** Information shown follows **
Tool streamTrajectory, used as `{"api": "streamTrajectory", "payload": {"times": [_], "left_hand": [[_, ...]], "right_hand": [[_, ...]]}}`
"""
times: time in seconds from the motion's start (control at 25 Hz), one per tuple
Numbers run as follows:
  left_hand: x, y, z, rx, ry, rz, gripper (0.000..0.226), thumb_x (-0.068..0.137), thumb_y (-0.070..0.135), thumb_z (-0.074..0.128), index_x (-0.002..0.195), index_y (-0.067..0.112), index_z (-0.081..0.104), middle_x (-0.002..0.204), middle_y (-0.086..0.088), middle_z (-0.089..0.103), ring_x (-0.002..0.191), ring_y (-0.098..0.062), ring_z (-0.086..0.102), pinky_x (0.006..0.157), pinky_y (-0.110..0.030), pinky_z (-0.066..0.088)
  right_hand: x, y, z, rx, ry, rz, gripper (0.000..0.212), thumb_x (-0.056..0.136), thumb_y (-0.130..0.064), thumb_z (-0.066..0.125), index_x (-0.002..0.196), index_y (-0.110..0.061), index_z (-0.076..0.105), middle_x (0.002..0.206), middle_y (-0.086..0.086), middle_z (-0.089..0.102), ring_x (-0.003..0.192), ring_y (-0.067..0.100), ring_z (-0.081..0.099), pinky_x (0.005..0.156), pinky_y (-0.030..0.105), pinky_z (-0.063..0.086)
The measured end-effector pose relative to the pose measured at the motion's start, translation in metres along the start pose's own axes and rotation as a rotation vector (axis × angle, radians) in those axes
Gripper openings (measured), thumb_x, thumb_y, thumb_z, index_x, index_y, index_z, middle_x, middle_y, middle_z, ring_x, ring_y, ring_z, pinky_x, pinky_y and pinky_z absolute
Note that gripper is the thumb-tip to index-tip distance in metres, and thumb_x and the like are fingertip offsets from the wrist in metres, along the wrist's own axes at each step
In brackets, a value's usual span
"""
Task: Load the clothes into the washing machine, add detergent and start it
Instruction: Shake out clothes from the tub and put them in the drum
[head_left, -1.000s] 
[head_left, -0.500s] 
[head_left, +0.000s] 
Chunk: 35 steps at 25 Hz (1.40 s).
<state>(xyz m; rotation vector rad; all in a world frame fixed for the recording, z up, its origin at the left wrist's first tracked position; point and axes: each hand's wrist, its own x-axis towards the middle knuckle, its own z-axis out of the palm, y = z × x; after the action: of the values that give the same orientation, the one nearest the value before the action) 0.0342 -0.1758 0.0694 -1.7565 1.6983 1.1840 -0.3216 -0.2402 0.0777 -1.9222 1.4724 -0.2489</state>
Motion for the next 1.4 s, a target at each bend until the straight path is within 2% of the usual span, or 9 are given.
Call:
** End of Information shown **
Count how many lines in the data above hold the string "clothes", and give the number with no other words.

■ Answer: 2